I've looked at histcounts2 as recommended by a colleague but I don't think it's the answer to this problem. Any ideas?
Thank you,
Ross
Latu Bloomfield on 5 Sep 2022
I am looking for the same thing as well .

David Goodmanson on 6 Sep 2022
Edited: David Goodmanson on 6 Sep 2022
Hi Ross,
For the matrices SWH and T02, which I will call S and T, do they already meet the condition
S contains integers from 0 to 8; T contains integers from 2 to 17 ?
If they don't, the first thing would be to round down with e.g. S = floor(S), or round them up with ceil, or round them to the nearest integer with round, whatever is appropriate, same for T. So I'll assume that has been done. Your power matrix P has indices 0 to 8 for the rows and Matlab does not do zero-based indexing, so assume the rows are numbered 1 through 9 and make an adjustment later.
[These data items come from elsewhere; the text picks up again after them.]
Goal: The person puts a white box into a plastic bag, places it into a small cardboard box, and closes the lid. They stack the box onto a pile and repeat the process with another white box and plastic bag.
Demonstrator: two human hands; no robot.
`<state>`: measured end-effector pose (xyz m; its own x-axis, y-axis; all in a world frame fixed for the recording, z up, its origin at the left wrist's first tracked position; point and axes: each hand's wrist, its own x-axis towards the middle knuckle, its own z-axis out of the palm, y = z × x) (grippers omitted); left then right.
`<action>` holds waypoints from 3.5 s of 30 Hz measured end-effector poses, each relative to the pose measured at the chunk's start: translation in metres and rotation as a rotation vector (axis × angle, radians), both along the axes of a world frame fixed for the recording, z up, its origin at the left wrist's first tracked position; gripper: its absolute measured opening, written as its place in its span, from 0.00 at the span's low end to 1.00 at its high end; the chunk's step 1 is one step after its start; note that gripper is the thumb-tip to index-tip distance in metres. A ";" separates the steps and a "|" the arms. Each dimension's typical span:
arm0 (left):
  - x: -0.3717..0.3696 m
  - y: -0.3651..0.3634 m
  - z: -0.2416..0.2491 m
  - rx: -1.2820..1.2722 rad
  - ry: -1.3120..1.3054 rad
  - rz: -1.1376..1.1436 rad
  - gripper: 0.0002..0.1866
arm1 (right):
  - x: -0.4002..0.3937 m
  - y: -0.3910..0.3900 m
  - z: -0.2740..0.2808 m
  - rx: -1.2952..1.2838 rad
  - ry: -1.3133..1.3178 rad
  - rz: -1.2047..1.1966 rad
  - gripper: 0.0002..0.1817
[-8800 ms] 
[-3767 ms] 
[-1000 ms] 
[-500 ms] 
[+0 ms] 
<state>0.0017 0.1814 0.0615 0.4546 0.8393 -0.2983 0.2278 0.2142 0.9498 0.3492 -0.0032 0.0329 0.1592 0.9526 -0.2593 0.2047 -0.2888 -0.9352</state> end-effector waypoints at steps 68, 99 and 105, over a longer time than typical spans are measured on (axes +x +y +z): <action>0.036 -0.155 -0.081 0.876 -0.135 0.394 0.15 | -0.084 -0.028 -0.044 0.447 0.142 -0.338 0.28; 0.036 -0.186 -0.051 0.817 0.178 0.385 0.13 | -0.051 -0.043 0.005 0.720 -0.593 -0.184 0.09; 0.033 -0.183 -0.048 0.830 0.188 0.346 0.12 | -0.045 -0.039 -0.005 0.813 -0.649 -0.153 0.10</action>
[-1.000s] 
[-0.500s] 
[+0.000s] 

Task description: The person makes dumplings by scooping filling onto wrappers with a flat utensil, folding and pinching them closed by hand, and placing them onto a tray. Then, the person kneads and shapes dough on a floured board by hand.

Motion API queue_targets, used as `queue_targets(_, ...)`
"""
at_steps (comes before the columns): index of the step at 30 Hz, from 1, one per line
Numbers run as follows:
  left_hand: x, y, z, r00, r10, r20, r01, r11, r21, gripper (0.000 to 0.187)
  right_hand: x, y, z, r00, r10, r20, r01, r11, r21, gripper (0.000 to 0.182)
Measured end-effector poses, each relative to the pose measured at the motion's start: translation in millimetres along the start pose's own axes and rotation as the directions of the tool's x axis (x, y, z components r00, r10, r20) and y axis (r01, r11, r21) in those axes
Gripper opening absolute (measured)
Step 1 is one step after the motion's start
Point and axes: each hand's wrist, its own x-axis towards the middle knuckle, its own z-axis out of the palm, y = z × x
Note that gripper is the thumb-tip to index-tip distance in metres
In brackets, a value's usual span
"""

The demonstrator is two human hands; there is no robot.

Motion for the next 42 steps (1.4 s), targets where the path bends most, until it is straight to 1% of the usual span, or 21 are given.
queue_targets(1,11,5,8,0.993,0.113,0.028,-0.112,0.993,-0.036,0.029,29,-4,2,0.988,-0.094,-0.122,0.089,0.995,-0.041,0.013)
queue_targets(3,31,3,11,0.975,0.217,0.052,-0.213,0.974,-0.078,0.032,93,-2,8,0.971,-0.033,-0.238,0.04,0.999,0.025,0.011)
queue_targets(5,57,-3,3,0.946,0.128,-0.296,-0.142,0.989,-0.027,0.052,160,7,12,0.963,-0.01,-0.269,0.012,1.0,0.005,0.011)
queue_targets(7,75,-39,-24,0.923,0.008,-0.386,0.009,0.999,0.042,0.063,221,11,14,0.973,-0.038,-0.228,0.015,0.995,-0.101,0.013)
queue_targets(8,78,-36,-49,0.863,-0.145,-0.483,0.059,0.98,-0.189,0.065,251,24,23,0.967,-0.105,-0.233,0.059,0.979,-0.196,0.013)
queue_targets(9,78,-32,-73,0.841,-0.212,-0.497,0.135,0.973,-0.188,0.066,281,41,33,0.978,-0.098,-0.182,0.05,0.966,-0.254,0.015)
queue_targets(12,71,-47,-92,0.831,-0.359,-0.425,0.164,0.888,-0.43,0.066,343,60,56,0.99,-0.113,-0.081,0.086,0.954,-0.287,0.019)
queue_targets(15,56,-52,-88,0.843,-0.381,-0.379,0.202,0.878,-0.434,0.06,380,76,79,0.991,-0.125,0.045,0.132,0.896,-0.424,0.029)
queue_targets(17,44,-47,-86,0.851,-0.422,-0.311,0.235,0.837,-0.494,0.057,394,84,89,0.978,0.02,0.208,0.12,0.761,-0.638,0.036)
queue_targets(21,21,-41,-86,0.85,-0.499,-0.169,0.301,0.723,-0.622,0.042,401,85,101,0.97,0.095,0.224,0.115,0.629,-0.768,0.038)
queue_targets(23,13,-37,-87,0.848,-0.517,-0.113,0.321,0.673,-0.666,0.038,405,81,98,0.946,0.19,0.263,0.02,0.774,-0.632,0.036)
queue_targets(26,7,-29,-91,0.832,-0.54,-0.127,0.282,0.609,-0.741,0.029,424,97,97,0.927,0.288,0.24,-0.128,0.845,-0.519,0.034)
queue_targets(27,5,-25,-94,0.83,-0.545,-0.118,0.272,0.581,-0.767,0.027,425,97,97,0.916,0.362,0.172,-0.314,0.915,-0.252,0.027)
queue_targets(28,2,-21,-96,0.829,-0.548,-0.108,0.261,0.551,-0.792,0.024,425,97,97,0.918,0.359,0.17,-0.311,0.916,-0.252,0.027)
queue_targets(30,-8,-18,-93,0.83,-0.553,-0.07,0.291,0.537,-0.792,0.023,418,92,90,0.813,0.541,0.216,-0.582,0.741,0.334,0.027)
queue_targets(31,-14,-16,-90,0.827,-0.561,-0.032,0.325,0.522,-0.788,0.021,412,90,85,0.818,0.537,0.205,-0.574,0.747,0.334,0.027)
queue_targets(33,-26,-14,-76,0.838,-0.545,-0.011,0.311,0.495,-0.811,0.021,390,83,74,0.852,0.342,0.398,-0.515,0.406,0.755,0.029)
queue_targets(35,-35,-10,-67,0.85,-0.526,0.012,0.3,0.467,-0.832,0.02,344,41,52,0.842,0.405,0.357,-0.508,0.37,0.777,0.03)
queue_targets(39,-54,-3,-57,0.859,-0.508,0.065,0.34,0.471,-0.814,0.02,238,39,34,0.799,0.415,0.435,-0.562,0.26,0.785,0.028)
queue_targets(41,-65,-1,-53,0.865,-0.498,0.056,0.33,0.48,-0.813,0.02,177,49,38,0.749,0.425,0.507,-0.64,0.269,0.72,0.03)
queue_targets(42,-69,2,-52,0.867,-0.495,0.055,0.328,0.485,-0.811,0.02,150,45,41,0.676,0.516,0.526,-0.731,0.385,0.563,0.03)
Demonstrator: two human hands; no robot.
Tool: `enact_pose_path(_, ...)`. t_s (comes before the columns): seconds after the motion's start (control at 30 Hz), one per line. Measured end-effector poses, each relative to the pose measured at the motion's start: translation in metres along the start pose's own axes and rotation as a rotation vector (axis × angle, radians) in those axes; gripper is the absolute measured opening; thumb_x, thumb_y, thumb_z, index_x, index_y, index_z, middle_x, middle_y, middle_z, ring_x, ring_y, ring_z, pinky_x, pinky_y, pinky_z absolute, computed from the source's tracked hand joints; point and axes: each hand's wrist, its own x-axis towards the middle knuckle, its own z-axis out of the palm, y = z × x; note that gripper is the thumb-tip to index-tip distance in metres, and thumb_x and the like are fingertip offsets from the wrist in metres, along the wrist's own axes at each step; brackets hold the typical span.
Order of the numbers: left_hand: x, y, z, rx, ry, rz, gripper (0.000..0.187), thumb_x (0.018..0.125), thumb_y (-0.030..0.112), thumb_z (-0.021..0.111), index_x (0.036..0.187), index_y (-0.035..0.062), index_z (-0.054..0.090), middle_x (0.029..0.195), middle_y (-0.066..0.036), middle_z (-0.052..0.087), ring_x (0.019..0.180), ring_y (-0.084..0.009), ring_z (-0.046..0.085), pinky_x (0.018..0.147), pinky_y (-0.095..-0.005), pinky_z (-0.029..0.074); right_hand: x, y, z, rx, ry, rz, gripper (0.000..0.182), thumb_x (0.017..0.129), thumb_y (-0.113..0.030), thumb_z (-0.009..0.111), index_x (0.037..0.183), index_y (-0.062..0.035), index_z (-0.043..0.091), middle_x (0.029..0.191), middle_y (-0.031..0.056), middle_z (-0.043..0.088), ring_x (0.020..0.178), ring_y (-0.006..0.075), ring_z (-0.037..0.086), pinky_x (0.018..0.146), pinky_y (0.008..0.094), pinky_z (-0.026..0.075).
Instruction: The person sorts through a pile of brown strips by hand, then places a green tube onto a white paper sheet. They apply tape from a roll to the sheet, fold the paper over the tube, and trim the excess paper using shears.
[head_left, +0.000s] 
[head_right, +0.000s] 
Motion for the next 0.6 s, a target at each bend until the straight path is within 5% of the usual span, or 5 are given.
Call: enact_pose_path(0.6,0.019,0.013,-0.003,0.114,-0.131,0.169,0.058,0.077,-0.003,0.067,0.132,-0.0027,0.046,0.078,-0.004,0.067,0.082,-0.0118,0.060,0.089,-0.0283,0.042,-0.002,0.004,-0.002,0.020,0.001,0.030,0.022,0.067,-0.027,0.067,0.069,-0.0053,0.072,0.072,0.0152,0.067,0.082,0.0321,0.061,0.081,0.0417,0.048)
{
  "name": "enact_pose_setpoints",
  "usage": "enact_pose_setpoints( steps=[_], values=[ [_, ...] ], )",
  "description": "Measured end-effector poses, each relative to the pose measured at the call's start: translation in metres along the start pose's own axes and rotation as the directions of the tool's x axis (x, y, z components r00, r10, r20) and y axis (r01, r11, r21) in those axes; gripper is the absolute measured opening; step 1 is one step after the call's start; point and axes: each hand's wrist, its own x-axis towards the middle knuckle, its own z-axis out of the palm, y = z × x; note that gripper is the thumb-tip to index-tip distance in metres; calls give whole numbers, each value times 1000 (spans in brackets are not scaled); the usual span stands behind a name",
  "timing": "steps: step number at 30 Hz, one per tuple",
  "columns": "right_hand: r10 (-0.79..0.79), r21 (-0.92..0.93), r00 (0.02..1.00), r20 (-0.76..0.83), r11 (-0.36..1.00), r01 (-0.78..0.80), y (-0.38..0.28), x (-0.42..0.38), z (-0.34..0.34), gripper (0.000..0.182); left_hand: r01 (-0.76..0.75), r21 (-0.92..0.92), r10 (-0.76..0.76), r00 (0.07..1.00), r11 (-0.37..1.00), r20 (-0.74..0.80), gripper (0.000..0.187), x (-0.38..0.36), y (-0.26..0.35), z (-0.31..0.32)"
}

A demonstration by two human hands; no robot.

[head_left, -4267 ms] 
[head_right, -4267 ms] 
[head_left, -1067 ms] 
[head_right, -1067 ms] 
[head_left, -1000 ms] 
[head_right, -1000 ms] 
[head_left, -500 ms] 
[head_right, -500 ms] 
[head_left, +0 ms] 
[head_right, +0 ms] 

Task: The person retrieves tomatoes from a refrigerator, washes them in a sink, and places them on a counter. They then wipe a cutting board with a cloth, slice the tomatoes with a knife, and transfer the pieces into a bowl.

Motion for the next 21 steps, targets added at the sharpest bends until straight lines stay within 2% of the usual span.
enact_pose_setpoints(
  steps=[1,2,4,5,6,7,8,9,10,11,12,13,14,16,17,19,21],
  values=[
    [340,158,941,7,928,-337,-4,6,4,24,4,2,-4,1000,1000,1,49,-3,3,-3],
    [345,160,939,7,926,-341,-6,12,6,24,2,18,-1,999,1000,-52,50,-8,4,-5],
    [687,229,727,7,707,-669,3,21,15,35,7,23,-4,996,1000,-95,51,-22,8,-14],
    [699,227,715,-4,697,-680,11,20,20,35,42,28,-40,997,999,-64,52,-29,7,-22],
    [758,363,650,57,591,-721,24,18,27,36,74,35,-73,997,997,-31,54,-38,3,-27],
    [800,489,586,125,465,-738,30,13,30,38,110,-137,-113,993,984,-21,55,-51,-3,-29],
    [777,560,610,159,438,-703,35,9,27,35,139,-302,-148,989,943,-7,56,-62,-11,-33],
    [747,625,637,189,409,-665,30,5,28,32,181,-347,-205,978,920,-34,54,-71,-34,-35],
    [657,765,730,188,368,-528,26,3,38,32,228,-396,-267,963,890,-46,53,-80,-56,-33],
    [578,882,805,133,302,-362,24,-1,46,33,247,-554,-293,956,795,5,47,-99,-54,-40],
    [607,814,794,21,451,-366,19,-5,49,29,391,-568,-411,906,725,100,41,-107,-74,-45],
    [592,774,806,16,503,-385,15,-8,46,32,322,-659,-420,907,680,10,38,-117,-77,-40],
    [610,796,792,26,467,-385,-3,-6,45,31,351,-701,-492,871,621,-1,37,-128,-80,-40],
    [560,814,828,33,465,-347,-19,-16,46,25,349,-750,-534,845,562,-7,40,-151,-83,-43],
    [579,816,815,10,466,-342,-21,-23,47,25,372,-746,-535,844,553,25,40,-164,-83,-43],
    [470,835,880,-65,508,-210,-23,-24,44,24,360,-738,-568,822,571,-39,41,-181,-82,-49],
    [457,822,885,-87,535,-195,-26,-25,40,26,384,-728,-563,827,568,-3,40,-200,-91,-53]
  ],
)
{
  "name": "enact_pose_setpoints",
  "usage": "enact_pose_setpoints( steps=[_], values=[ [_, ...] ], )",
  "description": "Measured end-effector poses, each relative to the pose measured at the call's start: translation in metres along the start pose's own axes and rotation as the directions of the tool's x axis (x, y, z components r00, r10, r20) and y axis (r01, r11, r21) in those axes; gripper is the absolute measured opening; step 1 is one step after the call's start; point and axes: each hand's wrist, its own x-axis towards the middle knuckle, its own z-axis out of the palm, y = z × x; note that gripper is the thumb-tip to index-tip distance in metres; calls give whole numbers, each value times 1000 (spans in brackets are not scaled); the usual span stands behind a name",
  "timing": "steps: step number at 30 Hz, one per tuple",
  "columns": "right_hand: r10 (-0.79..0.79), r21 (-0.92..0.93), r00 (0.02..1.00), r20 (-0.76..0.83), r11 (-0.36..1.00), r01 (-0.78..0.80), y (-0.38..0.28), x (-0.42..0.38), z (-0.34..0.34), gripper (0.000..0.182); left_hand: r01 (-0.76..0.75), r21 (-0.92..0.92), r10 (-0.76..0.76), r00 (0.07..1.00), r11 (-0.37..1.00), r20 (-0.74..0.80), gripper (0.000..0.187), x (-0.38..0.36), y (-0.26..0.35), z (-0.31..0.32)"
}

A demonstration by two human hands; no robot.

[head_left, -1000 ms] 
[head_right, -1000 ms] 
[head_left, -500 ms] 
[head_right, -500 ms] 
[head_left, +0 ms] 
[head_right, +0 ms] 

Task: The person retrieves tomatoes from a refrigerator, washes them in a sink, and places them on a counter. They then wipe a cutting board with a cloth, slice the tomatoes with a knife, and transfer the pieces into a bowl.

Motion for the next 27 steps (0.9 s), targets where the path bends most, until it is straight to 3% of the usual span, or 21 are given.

There is no column 1 for P, but let's say P has 17 rows and fill the first row with NaNs as a safegurad and check. I don't want to type in all the P values so for test purposes let P have random values from 0 to 700 in hundreds.
H = 100*(randi(8,9,17)-1)
H(:,1) = nan; % first column
Now make S and T
S = randi(9,88,72,8761)-1; % 0 to 8
T = randi(16,88,72,8761)+1; % 2 to 17;
% Use S+1 so values 0 to 8 in S become rows 1 to 9 in P
U = H(S+1 + 9*(T-1)); % the result, same dimensions as S and T.
any(isnan(U),'all')
ans = logical 0 % ok